**Action item:** First find the line containing "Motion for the" in the data, then set it down exactly along with every line after it, through the last.

Start of Supplied information

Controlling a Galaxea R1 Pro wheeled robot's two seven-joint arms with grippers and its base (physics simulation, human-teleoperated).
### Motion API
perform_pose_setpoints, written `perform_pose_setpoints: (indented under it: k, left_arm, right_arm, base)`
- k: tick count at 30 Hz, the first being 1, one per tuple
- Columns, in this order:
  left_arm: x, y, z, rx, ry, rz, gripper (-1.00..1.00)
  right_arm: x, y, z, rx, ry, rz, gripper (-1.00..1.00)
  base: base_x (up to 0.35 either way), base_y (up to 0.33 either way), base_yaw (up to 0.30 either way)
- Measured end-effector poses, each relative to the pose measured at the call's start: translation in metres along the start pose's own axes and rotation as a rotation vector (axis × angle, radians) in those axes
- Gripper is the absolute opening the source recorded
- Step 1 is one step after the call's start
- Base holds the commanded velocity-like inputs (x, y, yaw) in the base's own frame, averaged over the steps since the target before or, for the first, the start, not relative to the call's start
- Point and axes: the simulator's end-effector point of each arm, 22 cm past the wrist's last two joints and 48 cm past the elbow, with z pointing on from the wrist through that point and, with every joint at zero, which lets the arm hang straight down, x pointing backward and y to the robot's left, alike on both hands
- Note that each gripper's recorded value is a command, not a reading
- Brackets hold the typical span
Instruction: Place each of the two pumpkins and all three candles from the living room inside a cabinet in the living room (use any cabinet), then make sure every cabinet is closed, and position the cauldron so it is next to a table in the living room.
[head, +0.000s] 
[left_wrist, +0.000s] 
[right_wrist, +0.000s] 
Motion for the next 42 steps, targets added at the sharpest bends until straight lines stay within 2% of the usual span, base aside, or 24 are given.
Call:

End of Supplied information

**Reply to the exercise:**
Motion for the next 42 steps, targets added at the sharpest bends until straight lines stay within 2% of the usual span, base aside, or 24 are given.
Call:

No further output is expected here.